Tom Enders a cédé les rênes d’Airbus à Guillaume Faury, patron de la branche aviation civile et ancien directeur de la division Airbus Helicopters. Un passage de témoin pour une entreprise qui fait face à de sérieux défis.


Guillaume Faury hérite d’une entreprise en pleine forme. Le carnet de commandes est plein (plus de 7 300 avions à livrer), ce qui assure à Airbus et ses employés du travail pour les dix prochaines années. Mais tout n’est pas rose pour le constructeur européen, qui a un besoin urgent de renforcer ses capacités de production, en particulier celles de l’A320neo.
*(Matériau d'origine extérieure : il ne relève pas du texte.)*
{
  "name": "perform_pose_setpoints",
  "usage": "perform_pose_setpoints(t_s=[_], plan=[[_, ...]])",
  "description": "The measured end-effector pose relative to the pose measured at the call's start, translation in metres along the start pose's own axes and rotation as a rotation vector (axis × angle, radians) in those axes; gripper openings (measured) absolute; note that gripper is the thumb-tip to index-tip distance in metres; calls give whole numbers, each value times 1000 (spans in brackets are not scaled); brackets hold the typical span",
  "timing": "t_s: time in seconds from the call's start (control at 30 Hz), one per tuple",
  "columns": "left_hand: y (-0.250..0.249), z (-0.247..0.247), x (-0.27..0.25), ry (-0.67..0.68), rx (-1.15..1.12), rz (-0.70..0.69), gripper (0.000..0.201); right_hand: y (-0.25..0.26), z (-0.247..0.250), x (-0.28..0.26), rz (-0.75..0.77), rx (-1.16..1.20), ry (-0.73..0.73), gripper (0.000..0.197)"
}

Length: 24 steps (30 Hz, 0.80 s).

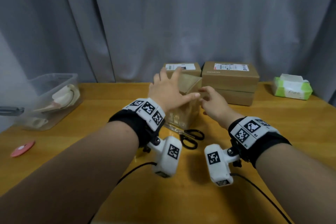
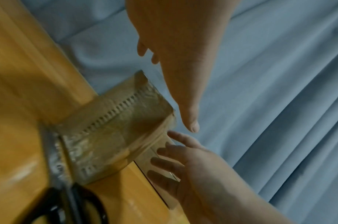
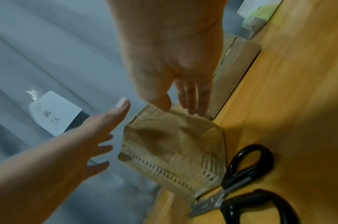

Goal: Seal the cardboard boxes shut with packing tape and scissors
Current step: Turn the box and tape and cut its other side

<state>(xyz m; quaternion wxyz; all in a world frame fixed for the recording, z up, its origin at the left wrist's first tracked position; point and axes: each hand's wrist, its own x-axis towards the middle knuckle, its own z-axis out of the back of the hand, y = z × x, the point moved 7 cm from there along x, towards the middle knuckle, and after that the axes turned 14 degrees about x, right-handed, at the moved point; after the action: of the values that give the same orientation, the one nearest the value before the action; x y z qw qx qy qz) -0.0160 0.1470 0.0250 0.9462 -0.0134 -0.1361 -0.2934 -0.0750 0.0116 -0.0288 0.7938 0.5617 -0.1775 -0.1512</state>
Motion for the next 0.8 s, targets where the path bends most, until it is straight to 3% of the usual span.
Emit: perform_pose_setpoints(t_s=[0.1,0.2,0.27,0.33,0.4,0.47,0.53,0.6,0.7,0.77,0.8], plan=[[-7,-20,26,186,33,43,94,1,-4,6,64,-21,113,35],[18,-27,40,241,-31,93,82,-11,-1,13,-19,9,116,38],[49,-34,38,287,-338,155,82,-27,1,16,-181,105,68,50],[75,-44,26,311,-793,247,69,-39,-11,17,-360,327,98,66],[91,-50,11,290,-1032,268,58,-36,-33,18,-447,568,176,62],[102,-55,5,229,-1090,212,62,-27,-53,26,-411,646,227,51],[116,-52,7,169,-1079,170,65,-17,-65,35,-316,649,231,63],[135,-50,11,184,-1128,200,57,-11,-72,44,-251,721,234,76],[154,-58,9,310,-1318,358,39,-6,-78,54,-245,882,174,61],[157,-62,8,297,-1246,414,65,-4,-79,59,-163,849,106,40],[159,-63,8,226,-1164,428,72,0,-81,60,-112,819,90,29]])
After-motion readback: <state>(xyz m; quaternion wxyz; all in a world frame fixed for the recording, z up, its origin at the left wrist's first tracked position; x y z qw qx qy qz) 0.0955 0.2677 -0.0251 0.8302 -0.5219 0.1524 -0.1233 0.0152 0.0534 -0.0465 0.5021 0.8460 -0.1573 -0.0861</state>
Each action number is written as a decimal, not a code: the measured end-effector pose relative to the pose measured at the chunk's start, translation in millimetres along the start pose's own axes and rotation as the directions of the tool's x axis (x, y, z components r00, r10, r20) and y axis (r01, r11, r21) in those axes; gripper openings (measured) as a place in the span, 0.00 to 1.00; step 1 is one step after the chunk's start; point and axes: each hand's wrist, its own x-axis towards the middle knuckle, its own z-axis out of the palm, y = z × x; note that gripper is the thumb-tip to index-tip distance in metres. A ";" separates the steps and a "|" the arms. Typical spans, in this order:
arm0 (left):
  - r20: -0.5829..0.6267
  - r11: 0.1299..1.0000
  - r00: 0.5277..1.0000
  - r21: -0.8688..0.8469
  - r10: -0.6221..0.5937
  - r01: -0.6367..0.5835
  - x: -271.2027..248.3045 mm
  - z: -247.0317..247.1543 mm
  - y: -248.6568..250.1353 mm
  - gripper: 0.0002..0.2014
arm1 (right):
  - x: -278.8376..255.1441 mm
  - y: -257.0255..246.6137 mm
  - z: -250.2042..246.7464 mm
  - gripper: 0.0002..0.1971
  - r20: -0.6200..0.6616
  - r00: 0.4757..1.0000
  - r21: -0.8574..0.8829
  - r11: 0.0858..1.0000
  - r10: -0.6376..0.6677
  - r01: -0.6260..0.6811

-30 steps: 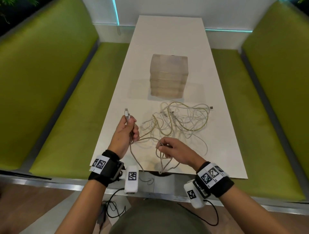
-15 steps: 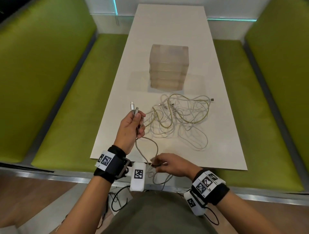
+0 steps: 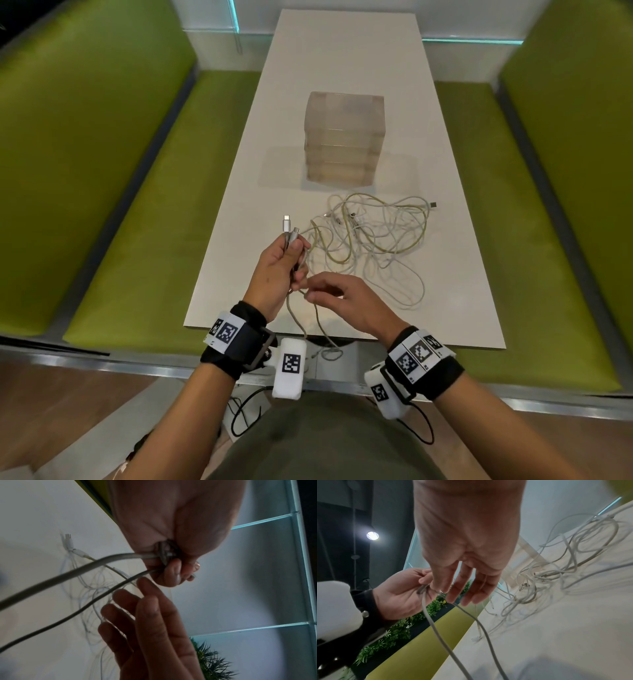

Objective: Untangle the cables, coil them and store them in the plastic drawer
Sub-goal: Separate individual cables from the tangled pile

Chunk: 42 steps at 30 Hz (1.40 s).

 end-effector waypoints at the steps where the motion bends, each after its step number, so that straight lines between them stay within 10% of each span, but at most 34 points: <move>1: 0.001 1.000 1.000 0.011 0.000 0.000 -0.8 1.6 -0.2 0.10 | -0.2 -1.8 1.0 0.08 0.005 1.000 0.023 1.000 -0.002 0.002; 16: -0.009 0.996 1.000 0.083 0.023 -0.022 1.6 8.6 -4.5 0.11 | -2.3 3.2 17.0 0.10 -0.053 0.998 0.135 0.990 0.041 -0.034; 21: -0.179 0.960 0.968 0.250 0.177 -0.130 9.7 -4.8 -2.8 0.12 | -13.4 19.0 2.9 0.04 0.273 0.947 -0.206 0.972 0.167 -0.113; 24: -0.182 0.982 0.973 0.146 0.145 -0.119 9.1 -6.5 4.5 0.15 | -15.3 26.7 -5.5 0.15 0.338 0.877 -0.463 0.872 0.342 -0.162; 30: -0.036 0.997 0.997 0.012 0.072 -0.071 3.8 0.9 3.2 0.14 | -5.0 10.0 -23.4 0.43 0.061 0.964 -0.318 0.920 0.260 -0.228; 37: -0.059 0.994 0.998 -0.111 0.001 -0.008 2.8 23.1 2.9 0.12 | 8.7 -6.9 16.2 0.12 0.201 0.979 -0.109 0.994 0.042 -0.020; 42: -0.108 0.968 0.992 -0.250 -0.065 0.036 6.7 11.8 12.8 0.21 | 3.2 -1.4 15.2 0.11 0.231 0.973 -0.038 0.999 0.027 -0.019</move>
L’appareil pèse lourd dans l’activité d’Airbus : 626 des 800 avions livrés l’an dernier étaient des A320. Et on compte 6 500 appareils de cette famille dans le carnet de commandes de la société.

Augmenter la cadence de la production est donc un impératif pour le nouveau patron, et ce ne sera pas facile. La chaîne d’assemblage d’Airbus est particulièrement complexe, ce d’autant que l’avionneur européen doit composer avec le retard de ses fournisseurs de moteurs (CFM International et surtout Pratt & Whitney). L’A320 n’est pas le seul programme dont la production doit se renforcer ; l’A220, issu du CSerie de Bombardier, ainsi que l’A350 — qui va concurrencer plus durement Boeing sur le segment long courrier — doivent aussi accélérer le rythme.

Tom Enders a cependant facilité la tâche de son successeur sur au moins deux points. D’une part, le programme de l’avion de transport militaire A400M a été redressé et les résultats commencent à porter leurs fruits. Et puis l’A380 va tirer sa révérence en 2021, avec ses ultimes livraisons. Le très gros porteur d’Airbus n’a pas connu le succès escompté et l’entreprise s’est résolue à en arrêter la production.